In the article Skelton notes that it is California's “two-thirds supermajority vote requirement to pass a budget or raise taxes [that] has made this complex state practically ungovernable.”
Mr. Skelton I beg to differ.
Currently the state faces a $40 billion deficit in the next 18 months. That is not the result of a two-thirds supermajority vote requirement.
Since 2000 the general fund budget has grown 29 percent, not counting for inflation. That is not the result of a two-thirds supermajority vote requirement.
California continues to spend billions of dollars on unproven scientific claims and environmental boondogles. That is not the result of a two-thirds supermajority vote requirement.
California’s spending exceeds revenue by about a billion dollars a month. That is not the result of a two-thirds supermajority vote requirement.
Democrats have steadfastly refused to implement budget reforms such as establishing a ‘rainy day fund’ or a spending cap that would restrict state spending growth. Perhaps Skelton wants to blame the Democratic rejection of sound budgeting policies on the two-thirds supermajority vote requirement.

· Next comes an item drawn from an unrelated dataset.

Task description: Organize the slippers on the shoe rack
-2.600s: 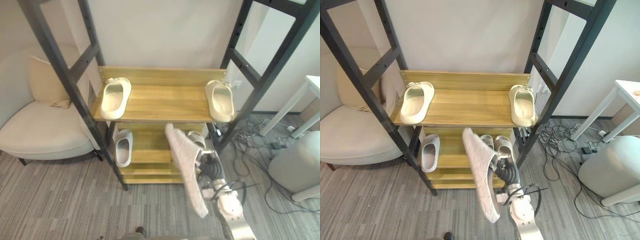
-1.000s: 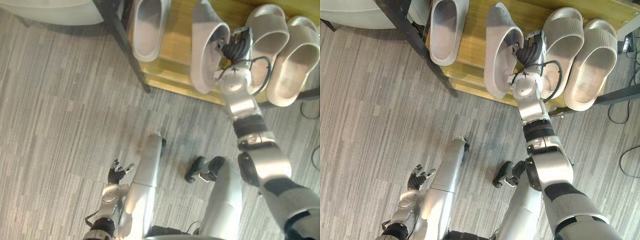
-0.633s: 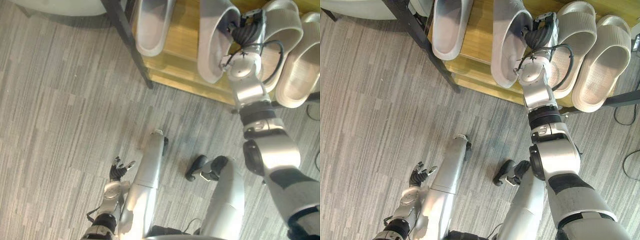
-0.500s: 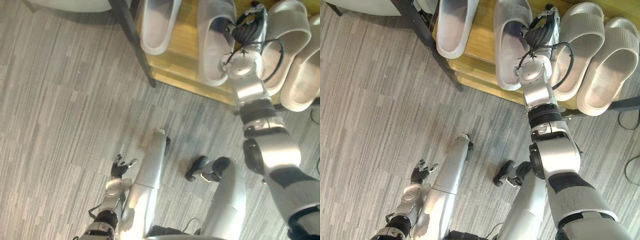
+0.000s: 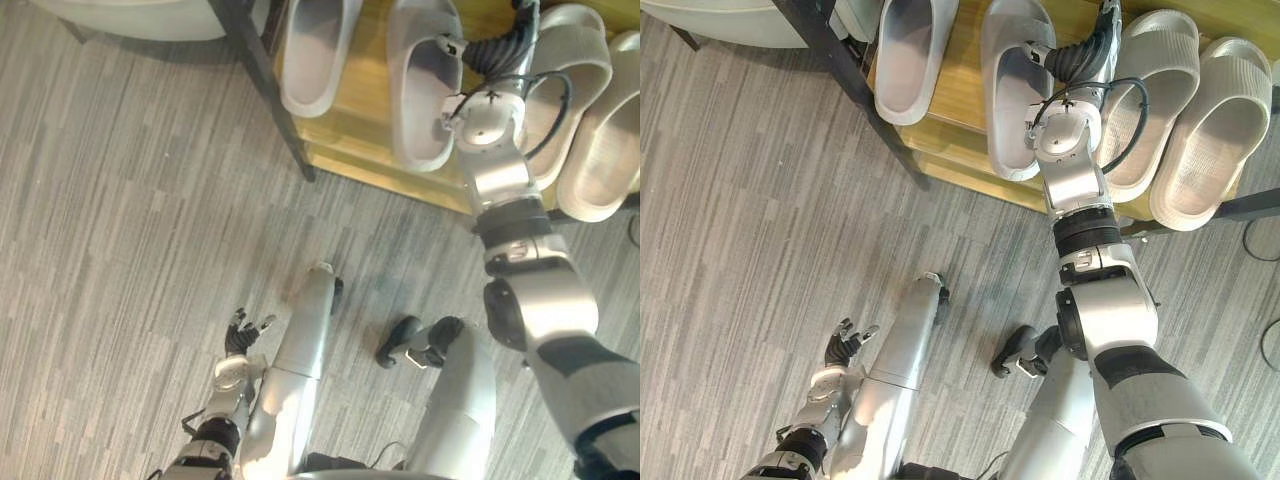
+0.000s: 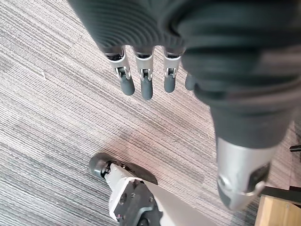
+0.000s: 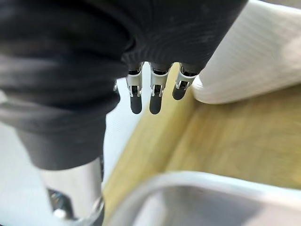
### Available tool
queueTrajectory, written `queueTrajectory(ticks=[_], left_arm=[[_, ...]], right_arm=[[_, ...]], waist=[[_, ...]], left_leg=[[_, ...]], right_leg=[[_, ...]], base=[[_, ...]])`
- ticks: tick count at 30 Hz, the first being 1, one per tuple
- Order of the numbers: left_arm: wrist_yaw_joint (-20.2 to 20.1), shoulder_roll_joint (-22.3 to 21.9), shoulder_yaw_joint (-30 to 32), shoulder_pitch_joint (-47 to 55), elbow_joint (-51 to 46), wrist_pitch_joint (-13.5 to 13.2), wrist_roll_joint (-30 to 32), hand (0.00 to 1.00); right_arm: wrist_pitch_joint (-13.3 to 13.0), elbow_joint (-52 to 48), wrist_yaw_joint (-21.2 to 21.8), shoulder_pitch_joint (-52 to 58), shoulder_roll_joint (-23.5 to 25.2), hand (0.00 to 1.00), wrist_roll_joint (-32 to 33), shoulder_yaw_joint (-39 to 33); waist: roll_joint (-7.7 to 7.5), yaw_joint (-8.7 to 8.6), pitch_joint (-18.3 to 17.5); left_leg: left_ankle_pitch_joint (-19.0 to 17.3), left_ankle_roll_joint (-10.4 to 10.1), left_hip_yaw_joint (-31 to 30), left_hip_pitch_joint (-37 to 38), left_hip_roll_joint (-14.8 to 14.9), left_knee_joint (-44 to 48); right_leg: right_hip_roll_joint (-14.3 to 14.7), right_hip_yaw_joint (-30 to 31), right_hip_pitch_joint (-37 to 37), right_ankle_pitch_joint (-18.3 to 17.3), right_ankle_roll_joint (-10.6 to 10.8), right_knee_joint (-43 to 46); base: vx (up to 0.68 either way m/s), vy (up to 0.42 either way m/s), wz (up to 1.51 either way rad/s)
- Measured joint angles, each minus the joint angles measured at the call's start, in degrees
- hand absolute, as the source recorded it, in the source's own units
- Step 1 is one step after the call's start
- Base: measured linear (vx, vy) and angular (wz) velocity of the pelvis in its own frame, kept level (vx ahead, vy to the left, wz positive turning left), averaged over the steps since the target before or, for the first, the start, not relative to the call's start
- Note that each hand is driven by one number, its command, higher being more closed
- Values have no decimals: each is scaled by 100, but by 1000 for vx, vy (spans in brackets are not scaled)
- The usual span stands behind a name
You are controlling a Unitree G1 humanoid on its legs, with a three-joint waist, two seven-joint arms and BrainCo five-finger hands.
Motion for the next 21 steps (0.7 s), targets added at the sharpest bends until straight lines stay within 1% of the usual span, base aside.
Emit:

Skelton and others can continue to blame the ails of California government on Republicans. They can call out the Republicans for refusing to increase taxes and ‘crippling state government’. But that blame is wrongly placed and disingenous at best.
It is the addiction to spending that has crippled California’s government and put the state in the precarious economic situation we now face.

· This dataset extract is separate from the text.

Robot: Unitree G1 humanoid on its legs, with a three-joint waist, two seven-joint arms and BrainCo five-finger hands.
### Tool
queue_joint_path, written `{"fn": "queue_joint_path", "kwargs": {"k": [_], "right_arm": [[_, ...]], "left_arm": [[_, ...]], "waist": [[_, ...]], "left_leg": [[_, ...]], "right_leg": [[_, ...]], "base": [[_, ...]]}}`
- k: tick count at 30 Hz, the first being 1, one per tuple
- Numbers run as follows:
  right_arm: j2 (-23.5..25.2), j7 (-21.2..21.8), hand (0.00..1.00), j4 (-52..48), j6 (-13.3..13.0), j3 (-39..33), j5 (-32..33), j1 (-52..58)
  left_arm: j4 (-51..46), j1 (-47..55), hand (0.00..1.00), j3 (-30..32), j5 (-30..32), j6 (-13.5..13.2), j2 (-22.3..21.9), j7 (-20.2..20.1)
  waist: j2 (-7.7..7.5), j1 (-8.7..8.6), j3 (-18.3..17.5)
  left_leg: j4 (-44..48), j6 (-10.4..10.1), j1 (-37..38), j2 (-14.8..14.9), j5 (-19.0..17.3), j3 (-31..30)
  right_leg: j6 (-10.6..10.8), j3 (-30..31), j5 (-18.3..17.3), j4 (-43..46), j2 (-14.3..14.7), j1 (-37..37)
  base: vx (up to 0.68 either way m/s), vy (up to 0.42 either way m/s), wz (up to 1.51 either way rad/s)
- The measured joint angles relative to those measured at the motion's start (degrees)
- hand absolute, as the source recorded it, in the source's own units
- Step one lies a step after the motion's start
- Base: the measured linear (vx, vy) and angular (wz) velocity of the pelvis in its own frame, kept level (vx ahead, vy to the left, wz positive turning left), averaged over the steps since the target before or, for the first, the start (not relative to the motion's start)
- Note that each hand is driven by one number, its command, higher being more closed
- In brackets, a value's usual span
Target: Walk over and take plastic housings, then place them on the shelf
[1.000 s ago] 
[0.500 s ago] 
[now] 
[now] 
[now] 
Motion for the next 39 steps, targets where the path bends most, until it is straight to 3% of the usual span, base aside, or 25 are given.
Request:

If we are going to solve the budget crisis not only this year, but for future years as well, there is no doubt that now is the time to reform California’s budget system.
A recent poll by the nonpartisan Public Policy Institute of California shows the vast majority of Californians – 68 percent of those surveyed – join Republicans in calling for a spending limit to end the obsessive spending addiction by Democrats. What’s the irony? A budgetary spending limit would likely require a two-thirds supermajority vote requirement to pass. And I assure you, it’s not the Republicans holding up that vote.